Please write back every entry exactly, character for character.

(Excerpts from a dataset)
┏━━

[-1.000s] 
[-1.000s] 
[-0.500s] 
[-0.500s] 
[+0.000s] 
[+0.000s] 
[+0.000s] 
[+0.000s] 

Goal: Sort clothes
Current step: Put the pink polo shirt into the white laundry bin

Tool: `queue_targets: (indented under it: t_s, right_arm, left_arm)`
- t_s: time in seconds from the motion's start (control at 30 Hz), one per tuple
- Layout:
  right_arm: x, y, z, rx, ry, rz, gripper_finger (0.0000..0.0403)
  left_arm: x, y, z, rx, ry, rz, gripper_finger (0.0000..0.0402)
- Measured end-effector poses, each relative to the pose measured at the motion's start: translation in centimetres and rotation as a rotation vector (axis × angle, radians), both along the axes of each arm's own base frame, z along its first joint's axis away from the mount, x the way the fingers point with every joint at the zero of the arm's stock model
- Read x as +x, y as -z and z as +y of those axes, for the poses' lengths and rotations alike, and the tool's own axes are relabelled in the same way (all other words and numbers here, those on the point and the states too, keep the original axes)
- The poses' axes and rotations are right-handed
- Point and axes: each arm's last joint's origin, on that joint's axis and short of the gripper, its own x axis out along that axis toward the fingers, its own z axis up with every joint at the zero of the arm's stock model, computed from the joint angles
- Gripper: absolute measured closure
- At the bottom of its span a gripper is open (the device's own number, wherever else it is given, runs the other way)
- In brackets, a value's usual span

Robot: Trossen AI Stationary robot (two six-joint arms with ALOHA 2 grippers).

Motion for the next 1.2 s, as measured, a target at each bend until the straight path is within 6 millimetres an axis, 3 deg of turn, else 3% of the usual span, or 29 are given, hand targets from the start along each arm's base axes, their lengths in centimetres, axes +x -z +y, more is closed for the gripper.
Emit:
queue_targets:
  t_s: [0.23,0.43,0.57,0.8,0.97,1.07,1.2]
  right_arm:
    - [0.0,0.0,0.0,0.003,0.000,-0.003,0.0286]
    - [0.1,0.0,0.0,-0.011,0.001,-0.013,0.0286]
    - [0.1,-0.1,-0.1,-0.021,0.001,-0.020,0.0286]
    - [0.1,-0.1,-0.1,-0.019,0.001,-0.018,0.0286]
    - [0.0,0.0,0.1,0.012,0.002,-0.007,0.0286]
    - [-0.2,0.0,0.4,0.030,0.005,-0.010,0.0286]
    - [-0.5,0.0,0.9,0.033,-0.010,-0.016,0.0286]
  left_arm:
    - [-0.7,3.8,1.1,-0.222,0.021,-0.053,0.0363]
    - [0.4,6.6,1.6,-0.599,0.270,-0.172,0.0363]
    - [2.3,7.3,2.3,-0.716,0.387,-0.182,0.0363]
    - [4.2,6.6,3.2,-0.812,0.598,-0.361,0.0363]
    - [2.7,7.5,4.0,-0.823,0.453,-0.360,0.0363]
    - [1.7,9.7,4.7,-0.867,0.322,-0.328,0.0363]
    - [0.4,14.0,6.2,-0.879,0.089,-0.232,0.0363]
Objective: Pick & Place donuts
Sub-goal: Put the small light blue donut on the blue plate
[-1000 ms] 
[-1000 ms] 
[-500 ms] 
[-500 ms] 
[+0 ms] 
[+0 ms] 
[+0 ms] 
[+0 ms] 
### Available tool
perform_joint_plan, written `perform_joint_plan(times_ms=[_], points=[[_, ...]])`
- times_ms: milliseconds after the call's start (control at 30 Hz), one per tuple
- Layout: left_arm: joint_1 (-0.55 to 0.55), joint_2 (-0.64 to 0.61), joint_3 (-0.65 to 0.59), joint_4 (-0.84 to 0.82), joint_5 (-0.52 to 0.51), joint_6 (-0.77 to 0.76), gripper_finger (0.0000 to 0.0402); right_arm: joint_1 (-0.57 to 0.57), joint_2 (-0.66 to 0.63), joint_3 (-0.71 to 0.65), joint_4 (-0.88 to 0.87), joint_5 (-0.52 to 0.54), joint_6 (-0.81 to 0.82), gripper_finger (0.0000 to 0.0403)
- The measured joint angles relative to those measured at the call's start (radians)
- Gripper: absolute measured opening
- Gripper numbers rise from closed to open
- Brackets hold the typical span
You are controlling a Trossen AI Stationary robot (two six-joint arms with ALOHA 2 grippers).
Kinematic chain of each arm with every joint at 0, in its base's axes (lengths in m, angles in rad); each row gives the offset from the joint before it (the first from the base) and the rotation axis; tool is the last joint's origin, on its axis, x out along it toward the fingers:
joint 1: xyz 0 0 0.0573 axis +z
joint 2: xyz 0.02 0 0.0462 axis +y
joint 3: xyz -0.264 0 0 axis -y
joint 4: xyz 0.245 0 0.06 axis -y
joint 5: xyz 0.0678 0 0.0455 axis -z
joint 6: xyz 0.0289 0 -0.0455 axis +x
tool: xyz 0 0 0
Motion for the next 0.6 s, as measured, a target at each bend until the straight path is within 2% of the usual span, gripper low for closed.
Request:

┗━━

#### [Exercise output]
[-1.000s] 
[-1.000s] 
[-0.500s] 
[-0.500s] 
[+0.000s] 
[+0.000s] 
[+0.000s] 
[+0.000s] 

Goal: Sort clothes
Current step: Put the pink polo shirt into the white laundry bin

Tool: `queue_targets: (indented under it: t_s, right_arm, left_arm)`
- t_s: time in seconds from the motion's start (control at 30 Hz), one per tuple
- Layout:
  right_arm: x, y, z, rx, ry, rz, gripper_finger (0.0000..0.0403)
  left_arm: x, y, z, rx, ry, rz, gripper_finger (0.0000..0.0402)
- Measured end-effector poses, each relative to the pose measured at the motion's start: translation in centimetres and rotation as a rotation vector (axis × angle, radians), both along the axes of each arm's own base frame, z along its first joint's axis away from the mount, x the way the fingers point with every joint at the zero of the arm's stock model
- Read x as +x, y as -z and z as +y of those axes, for the poses' lengths and rotations alike, and the tool's own axes are relabelled in the same way (all other words and numbers here, those on the point and the states too, keep the original axes)
- The poses' axes and rotations are right-handed
- Point and axes: each arm's last joint's origin, on that joint's axis and short of the gripper, its own x axis out along that axis toward the fingers, its own z axis up with every joint at the zero of the arm's stock model, computed from the joint angles
- Gripper: absolute measured closure
- At the bottom of its span a gripper is open (the device's own number, wherever else it is given, runs the other way)
- In brackets, a value's usual span

Robot: Trossen AI Stationary robot (two six-joint arms with ALOHA 2 grippers).

Motion for the next 1.2 s, as measured, a target at each bend until the straight path is within 6 millimetres an axis, 3 deg of turn, else 3% of the usual span, or 29 are given, hand targets from the start along each arm's base axes, their lengths in centimetres, axes +x -z +y, more is closed for the gripper.
Emit:
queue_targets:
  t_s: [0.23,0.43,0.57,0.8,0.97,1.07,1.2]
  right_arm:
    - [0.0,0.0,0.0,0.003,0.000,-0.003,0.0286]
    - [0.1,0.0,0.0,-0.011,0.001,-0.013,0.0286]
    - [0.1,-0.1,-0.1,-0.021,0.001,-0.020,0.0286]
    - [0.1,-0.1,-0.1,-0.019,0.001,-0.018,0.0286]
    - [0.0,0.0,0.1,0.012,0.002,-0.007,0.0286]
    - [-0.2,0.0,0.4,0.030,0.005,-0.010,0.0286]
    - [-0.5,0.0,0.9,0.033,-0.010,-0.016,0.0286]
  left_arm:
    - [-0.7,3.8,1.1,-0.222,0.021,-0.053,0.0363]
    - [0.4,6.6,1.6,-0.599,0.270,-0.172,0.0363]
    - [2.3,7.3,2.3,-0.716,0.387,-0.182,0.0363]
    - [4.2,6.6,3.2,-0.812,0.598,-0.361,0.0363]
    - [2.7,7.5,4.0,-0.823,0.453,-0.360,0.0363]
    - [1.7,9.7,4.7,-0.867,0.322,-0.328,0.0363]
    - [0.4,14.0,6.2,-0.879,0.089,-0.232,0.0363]
Objective: Pick & Place donuts
Sub-goal: Put the small light blue donut on the blue plate
[-1000 ms] 
[-1000 ms] 
[-500 ms] 
[-500 ms] 
[+0 ms] 
[+0 ms] 
[+0 ms] 
[+0 ms] 
### Available tool
perform_joint_plan, written `perform_joint_plan(times_ms=[_], points=[[_, ...]])`
- times_ms: milliseconds after the call's start (control at 30 Hz), one per tuple
- Layout: left_arm: joint_1 (-0.55 to 0.55), joint_2 (-0.64 to 0.61), joint_3 (-0.65 to 0.59), joint_4 (-0.84 to 0.82), joint_5 (-0.52 to 0.51), joint_6 (-0.77 to 0.76), gripper_finger (0.0000 to 0.0402); right_arm: joint_1 (-0.57 to 0.57), joint_2 (-0.66 to 0.63), joint_3 (-0.71 to 0.65), joint_4 (-0.88 to 0.87), joint_5 (-0.52 to 0.54), joint_6 (-0.81 to 0.82), gripper_finger (0.0000 to 0.0403)
- The measured joint angles relative to those measured at the call's start (radians)
- Gripper: absolute measured opening
- Gripper numbers rise from closed to open
- Brackets hold the typical span
You are controlling a Trossen AI Stationary robot (two six-joint arms with ALOHA 2 grippers).
Kinematic chain of each arm with every joint at 0, in its base's axes (lengths in m, angles in rad); each row gives the offset from the joint before it (the first from the base) and the rotation axis; tool is the last joint's origin, on its axis, x out along it toward the fingers:
joint 1: xyz 0 0 0.0573 axis +z
joint 2: xyz 0.02 0 0.0462 axis +y
joint 3: xyz -0.264 0 0 axis -y
joint 4: xyz 0.245 0 0.06 axis -y
joint 5: xyz 0.0678 0 0.0455 axis -z
joint 6: xyz 0.0289 0 -0.0455 axis +x
tool: xyz 0 0 0
Motion for the next 0.6 s, as measured, a target at each bend until the straight path is within 2% of the usual span, gripper low for closed.
Request:

This answer requires no additional content.